Lisboa, 16 de Maio de 2019

Eduardo Petersen Silva
Cristina Neves
Manuel Rodrigues

[1] Omitimos as notas de rodapé do despacho.
[2] O trecho relevante é o seguinte: “Em primeiro lugar, o artº 3º, nº 3 aplica-se às decisões sobre o mérito da causa e nunca às decisões sobre a competência do tribunal.

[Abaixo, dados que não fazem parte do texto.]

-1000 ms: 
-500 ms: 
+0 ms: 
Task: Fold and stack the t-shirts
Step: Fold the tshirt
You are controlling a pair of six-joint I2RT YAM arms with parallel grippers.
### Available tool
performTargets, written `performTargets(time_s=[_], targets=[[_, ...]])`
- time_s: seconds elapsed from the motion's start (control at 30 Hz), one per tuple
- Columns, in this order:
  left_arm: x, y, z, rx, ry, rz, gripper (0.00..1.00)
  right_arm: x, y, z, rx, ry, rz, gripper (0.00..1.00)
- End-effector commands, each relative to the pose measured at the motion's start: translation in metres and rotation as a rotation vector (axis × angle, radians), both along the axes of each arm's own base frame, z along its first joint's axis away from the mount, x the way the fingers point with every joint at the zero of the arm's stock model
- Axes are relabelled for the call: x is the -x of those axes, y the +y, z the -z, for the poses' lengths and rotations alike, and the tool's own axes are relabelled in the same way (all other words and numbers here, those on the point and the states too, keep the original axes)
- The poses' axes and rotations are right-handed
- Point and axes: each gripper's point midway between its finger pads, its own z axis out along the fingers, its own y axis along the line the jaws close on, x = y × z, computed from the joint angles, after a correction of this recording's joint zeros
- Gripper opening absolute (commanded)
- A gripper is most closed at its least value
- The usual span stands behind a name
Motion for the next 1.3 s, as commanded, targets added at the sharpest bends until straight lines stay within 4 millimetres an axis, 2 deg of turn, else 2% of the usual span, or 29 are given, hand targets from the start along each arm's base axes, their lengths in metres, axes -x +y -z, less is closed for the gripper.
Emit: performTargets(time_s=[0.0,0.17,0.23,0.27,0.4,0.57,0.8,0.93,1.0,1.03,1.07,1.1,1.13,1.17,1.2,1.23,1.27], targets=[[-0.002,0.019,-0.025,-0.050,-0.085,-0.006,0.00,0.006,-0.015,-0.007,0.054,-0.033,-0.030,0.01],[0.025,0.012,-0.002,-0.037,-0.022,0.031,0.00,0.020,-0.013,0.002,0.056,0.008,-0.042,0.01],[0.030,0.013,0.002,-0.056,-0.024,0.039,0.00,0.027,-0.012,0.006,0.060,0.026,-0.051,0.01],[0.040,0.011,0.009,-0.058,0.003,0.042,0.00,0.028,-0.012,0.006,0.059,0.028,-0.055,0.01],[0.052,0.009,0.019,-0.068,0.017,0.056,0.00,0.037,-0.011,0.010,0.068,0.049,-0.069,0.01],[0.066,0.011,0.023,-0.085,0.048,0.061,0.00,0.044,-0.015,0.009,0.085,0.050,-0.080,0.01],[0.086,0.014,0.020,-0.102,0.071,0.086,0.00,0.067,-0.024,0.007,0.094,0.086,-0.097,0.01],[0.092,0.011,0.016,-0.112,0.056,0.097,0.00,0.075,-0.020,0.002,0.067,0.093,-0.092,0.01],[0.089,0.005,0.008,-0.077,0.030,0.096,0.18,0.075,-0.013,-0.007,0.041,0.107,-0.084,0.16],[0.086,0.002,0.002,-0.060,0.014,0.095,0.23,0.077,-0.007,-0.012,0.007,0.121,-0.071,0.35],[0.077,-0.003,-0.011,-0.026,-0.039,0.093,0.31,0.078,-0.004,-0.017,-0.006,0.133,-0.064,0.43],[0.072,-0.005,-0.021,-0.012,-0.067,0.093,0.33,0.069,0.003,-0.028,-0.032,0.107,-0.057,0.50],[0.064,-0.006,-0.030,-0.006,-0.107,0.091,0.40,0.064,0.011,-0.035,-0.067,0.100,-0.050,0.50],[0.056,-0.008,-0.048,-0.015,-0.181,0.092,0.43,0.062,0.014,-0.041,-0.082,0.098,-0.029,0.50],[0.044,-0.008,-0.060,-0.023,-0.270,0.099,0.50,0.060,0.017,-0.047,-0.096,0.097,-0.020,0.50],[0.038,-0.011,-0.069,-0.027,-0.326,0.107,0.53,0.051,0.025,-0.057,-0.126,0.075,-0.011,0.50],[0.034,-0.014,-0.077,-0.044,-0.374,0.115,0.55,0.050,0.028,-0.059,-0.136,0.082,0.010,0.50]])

Em segundo lugar, mal se pode aferir que a decisão em causa constituísse surpresa para a CPAS face ao teor do Acórdão do Tribunal de Conflitos de 27.04.2017, proferido no processo nº 037/16 (em que foi relator Fonseca da Paz), do Acórdão da Relação de Lisboa de 09.03.2017, proferido no processo nº 17398/15.9T8LRS.L1-2 (em que foi relatora Maria Teresa Albuquerque), do Acórdão da Relação do Porto de 20.06.2016, proferido no processo nº 6988/16.2T8PRT.P1 (em que foi relator Alberto Ruço), do Acórdão da Relação de Lisboa de 02.11.2017, proferido no processo nº 9354-16.6T8LSB.L1-8 (em que foi relatora Teresa Prazeres Pais), jurisprudência unânime, que foi entretanto seguida no Acórdão da Relação de Guimarães de 07.12.2017, proferido no processo nº 2825.17.9T8VCT.G1 (em que foi relator Espinheira Baltar); no Acórdão da Relação de Évora de 25.01.2018, proferido no processo nº 3485/17.2T8ENT.E1 (em que foi relator Víctor Sequinho); no Acórdão da Relação de Coimbra de 27.11.2017, proferido no processo nº 2077/17.0T8ACB.C1 (em que foi relator Manuel Capelo); no Acórdão da Relação de Coimbra de 16.01.2018, proferido no processo nº 6611/17.8T8CBR.C2 (em que foi relator António Domingos Pires Robalo); e no Acórdão da Relação de Évora de 11.01.2018, proferido no processo nº 3303/17.1T8ENT.E1 (em que foi relatora Conceição Ferreira) 1.”.